AN INVESTMENT IN THESE SECURITIES INVOLVES A HIGH DEGREE OF RISK. HOLDERS MUST
RELY ON THEIR OWN ANALYSIS OF THE INVESTMENT AND ASSESSMENT OF THE RISKS
INVOLVED. SEE THE RISK FACTORS SET FORTH UNDER THAT CERTAIN REGULATION D COMMON
STOCK INVESTMENT AGREEMENT BY AND BETWEEN THE COMPANY AND HOLDER REFERENCED
THEREIN AS EXHIBIT J.

Warrant to Purchase
  "N"   shares

                        WARRANT TO PURCHASE COMMON STOCK
                                       OF
                            PATRIOT SCIENTIFIC CORP.

      THIS CERTIFIES that Swartz Private Equity, LLC or any subsequent holder
hereof ("Holder"), has the right to purchase from PATRIOT SCIENTIFIC CORP., a
Delaware corporation (the "Company"), up to "N" fully paid and nonassessable
shares, wherein "N" is defined below, of the Company's common stock, $.00001 par
value per share ("Common Stock"), subject to adjustment as provided herein, at a
price equal to the Exercise Price as defined in Section 3 below, at any time
beginning on the Date of Issuance (defined below) and ending at 5:00 p.m., New
York, New York time the date that is five (5) years after the Date of Issuance
(the "Exercise Period"); provided, that, with respect to each "Put," as that
term is defined in that certain Regulation D Common Stock Investment Agreement
(the "Investment Agreement") by and between the Holder and Company, "N" shall
equal fifteen percent (15%) of the number of shares of Common Stock purchased by
the Holder in that Put.

      Holder agrees with the Company that this Warrant to Purchase Common Stock
of the Company (this "Warrant") is issued and all rights hereunder shall be held
subject to all of the conditions, limitations and provisions set forth herein.

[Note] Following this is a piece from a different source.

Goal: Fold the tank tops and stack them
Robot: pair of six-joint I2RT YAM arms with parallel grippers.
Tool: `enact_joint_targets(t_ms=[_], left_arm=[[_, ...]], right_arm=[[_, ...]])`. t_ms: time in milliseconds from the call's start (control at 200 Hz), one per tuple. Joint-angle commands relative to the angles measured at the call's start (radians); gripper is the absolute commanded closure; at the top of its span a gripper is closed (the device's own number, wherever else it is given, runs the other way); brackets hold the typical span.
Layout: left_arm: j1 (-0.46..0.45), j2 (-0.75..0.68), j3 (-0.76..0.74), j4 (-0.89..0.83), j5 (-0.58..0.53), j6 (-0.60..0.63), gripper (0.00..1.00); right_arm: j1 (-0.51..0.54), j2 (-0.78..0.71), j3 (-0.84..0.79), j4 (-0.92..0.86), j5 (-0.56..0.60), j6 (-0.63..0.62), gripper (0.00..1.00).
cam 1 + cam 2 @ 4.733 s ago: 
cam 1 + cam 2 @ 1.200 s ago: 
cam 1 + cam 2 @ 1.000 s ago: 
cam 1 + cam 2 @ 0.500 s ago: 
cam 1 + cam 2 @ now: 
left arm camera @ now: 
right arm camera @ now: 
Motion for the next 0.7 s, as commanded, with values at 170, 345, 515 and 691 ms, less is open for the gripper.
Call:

      1.    Date of Issuance and Term.

      This Warrant shall be deemed to be issued on _____________, ______ ("Date
of Issuance"). The term of this Warrant is five (5) years from the Date of
Issuance.

      2.    Exercise.

      (a)   Manner of Exercise. During the Exercise Period, this Warrant may be
exercised as to all or any lesser number of full shares of Common Stock covered
hereby


                                     EX- 65
<PAGE>   3
(the "Warrant Shares") upon surrender of this Warrant, with the Exercise Form
attached hereto as Exhibit A (the "Exercise Form") duly completed and executed,
together with the full Exercise Price (as defined below) for each share of
Common Stock as to which this Warrant is exercised, at the office of the
Company, Attention: Lowell W. Giffhorn, Chief Financial Officer, Patriot
Scientific Corp., 10989 Via Frontera, San Diego, CA 92127 Telephone No.(619)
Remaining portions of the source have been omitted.